J'avouerai ma faiblesse; j'ai versé des larmes aujourd'hui, en essayant inutilement une dernière fois de traire Blanchette, et de lui demander le tribut qu'elle m'a payé si longtemps. Quand elle a vu que je m'arrêtais, elle m'a regardé avec défiance, comme se tenant sur ses gardes contre une nouvelle tentative. Alors j'ai jeté mon baquet; je me suis assis auprès de la pauvre bête; je l'ai embrassée et j'ai pleuré amèrement.

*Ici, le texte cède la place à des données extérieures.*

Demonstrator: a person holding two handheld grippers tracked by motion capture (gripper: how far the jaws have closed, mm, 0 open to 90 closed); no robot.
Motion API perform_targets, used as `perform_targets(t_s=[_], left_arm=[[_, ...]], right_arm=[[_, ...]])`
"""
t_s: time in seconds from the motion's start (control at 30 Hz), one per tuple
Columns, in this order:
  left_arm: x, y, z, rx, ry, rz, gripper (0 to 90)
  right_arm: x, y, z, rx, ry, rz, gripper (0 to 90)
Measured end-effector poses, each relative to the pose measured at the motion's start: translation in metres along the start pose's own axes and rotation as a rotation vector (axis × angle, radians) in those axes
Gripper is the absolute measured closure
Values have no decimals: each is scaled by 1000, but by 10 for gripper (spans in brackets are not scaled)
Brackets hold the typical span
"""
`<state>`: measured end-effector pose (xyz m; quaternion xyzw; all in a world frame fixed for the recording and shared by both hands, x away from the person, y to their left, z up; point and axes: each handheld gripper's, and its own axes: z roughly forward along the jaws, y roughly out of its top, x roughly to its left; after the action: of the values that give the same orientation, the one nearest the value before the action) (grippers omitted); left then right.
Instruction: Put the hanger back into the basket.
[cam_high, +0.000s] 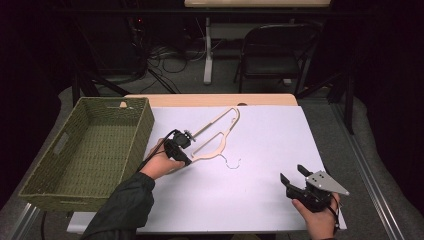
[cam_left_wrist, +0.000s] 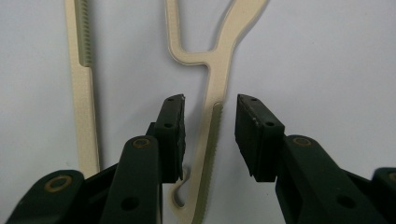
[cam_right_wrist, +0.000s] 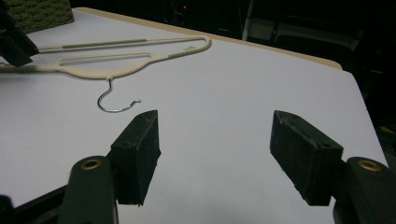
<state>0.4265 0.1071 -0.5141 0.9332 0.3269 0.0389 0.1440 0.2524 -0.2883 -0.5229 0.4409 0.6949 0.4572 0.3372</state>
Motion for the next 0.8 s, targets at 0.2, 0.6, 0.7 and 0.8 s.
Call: perform_targets(t_s=[0.2,0.6,0.7,0.8], left_arm=[[0,0,3,20,-1,6,661],[-2,1,11,53,3,27,740],[-2,0,13,60,2,31,742],[-1,0,13,58,1,33,745]], right_arm=[[0,0,0,0,-1,-2,329],[-1,0,1,-13,-3,3,329],[-1,-1,1,-16,-3,4,330],[-1,-1,1,-11,-3,3,329]])
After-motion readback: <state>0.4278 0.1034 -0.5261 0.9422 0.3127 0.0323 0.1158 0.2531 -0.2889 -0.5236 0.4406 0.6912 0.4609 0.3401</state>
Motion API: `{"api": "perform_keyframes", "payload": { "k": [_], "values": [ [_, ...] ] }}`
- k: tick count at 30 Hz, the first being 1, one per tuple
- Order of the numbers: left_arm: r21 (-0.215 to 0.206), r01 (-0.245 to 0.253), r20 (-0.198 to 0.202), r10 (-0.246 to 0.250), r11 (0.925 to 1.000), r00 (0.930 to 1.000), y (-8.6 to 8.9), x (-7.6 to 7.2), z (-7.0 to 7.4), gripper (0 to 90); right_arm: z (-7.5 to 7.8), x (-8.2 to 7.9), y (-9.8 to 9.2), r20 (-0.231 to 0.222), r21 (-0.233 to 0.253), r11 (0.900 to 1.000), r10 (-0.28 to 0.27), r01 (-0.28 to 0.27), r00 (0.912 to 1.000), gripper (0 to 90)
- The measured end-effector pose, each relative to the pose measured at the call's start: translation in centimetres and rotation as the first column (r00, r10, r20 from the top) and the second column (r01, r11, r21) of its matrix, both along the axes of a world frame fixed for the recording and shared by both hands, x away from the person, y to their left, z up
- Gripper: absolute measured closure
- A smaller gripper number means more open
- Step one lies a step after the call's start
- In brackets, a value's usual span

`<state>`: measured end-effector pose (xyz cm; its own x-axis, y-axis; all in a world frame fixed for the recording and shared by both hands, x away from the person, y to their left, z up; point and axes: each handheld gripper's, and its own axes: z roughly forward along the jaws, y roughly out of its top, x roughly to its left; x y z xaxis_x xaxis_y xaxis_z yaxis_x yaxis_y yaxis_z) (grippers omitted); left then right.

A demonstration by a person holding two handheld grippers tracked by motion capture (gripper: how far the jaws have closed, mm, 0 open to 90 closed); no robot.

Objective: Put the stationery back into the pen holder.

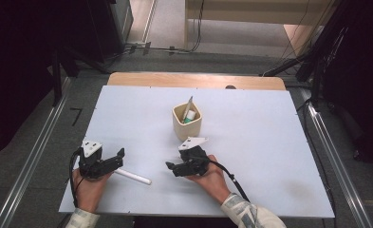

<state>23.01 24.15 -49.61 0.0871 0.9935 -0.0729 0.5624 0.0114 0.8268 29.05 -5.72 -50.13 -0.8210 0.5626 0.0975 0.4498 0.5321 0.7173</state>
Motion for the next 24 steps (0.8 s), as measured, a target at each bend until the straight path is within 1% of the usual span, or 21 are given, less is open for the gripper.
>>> {"api": "perform_keyframes", "payload": {
  "k": [10,19,24],
  "values": [
    [-0.001,0.003,0.002,-0.003,1.0,1.0,0.0,0.0,0.0,18.0,-0.2,-0.7,2.0,-0.006,0.0,0.999,0.039,-0.039,0.9992,29.1],
    [0.002,0.007,0.0,-0.007,1.0,1.0,0.0,0.0,0.0,18.0,-0.7,-1.2,3.6,-0.012,-0.003,0.997,0.078,-0.078,0.9969,29.5],
    [0.003,0.009,-0.002,-0.009,1.0,1.0,0.0,0.1,0.0,18.0,-0.6,-1.4,4.4,-0.015,-0.002,0.996,0.087,-0.087,0.9961,29.7]
  ]
}}
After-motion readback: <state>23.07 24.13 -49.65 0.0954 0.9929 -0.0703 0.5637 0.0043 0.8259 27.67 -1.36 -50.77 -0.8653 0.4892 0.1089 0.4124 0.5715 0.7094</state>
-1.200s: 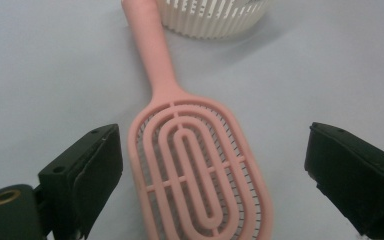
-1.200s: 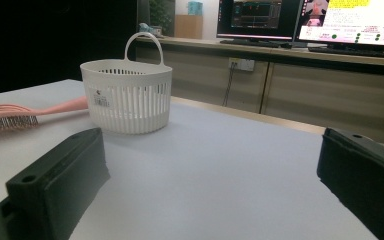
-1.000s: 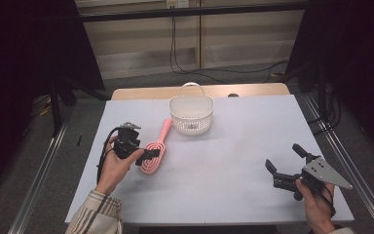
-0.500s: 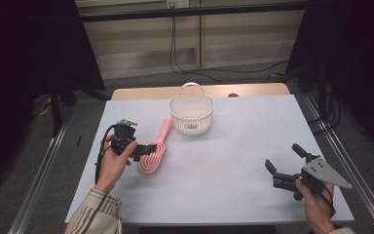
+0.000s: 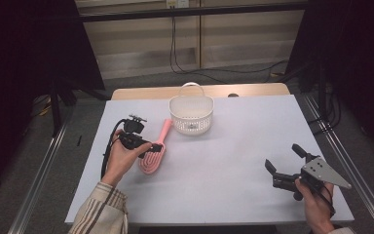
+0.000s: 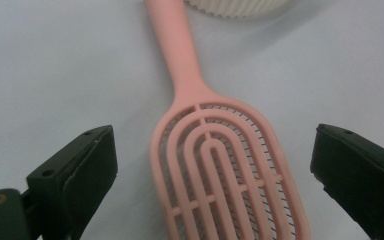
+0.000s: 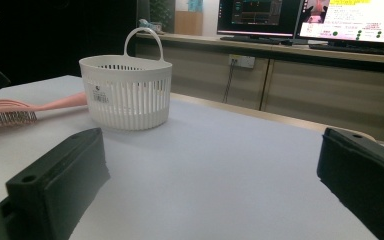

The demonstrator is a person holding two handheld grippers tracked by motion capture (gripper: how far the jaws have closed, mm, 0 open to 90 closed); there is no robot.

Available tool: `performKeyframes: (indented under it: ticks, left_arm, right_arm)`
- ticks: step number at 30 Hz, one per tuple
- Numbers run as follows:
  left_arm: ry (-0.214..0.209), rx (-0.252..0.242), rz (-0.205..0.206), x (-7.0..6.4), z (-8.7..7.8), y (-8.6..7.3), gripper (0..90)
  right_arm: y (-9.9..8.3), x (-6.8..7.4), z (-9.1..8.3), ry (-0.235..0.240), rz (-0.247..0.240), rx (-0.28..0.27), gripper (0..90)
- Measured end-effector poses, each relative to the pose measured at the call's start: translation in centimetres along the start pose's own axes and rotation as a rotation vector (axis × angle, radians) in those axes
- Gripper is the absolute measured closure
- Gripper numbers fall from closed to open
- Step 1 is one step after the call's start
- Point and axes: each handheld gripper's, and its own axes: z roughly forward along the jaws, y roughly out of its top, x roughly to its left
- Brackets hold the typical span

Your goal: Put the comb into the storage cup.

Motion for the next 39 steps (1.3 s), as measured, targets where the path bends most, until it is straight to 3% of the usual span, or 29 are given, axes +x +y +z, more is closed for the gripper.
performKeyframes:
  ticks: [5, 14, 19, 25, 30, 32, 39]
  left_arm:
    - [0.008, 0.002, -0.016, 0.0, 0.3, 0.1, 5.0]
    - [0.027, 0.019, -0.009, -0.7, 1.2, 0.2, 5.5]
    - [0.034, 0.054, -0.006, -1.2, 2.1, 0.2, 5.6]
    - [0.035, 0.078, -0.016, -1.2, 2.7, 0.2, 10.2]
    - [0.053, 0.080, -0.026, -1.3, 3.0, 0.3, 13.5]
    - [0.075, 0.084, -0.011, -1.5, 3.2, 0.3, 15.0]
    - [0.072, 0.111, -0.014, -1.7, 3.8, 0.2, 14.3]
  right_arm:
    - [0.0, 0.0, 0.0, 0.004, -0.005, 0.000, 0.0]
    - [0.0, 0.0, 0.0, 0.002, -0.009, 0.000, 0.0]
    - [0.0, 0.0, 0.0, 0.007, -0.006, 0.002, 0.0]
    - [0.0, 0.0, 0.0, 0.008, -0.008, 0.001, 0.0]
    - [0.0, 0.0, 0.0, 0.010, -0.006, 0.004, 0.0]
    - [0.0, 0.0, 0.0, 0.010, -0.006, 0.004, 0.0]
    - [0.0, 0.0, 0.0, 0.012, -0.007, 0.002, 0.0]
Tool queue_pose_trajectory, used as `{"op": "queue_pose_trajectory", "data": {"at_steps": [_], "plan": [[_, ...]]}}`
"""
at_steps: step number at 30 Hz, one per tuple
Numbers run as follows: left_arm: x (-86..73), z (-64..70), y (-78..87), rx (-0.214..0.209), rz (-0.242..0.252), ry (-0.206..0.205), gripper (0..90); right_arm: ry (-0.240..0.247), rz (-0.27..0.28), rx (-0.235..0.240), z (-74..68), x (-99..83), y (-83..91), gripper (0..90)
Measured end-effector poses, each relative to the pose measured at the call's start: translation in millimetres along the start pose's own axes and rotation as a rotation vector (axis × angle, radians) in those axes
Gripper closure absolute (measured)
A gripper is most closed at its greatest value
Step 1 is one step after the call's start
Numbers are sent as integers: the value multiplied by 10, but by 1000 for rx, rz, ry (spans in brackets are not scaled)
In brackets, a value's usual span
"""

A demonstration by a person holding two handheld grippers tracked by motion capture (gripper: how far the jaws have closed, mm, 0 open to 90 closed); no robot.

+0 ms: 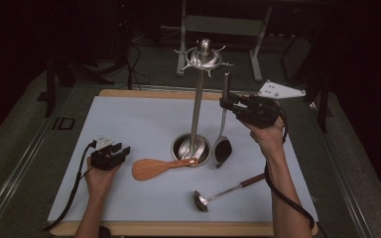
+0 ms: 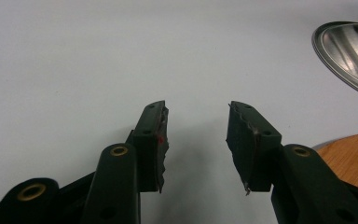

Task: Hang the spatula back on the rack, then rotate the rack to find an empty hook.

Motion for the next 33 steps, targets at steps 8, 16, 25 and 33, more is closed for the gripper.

Elle n'en continuait pas moins son repas, qu'elle mêlait de bêlements entrecoupés et de regards caressants. On dit bien qu'une chèvre ne distingue personne, et qu'elle n'a pas l'amitié jalouse et dévouée d'un chien; mais enfin Blanchette est aimable pour son compagnon; elle se fie à lui; elle attend de moi la nourriture et les soins auxquels je l'ai accoutumée; et il faudra que je lui plante le couteau dans la gorge! Je la ferai souffrir sans doute, étant sans expérience; je la verrai se débattre sous mes coups!
Dieu a donné à l'homme les bêtes pour sa nourriture, je le sais; mais ce n'est pas l'offenser de nous attacher à celles qui furent nos bienfaitrices, et qu'il a douées d'une attrayante douceur: je reculerai donc le plus possible le moment de ce cruel sacrifice. Il me reste encore des aliments pour quelques jours, et je les ménagerai de mon mieux.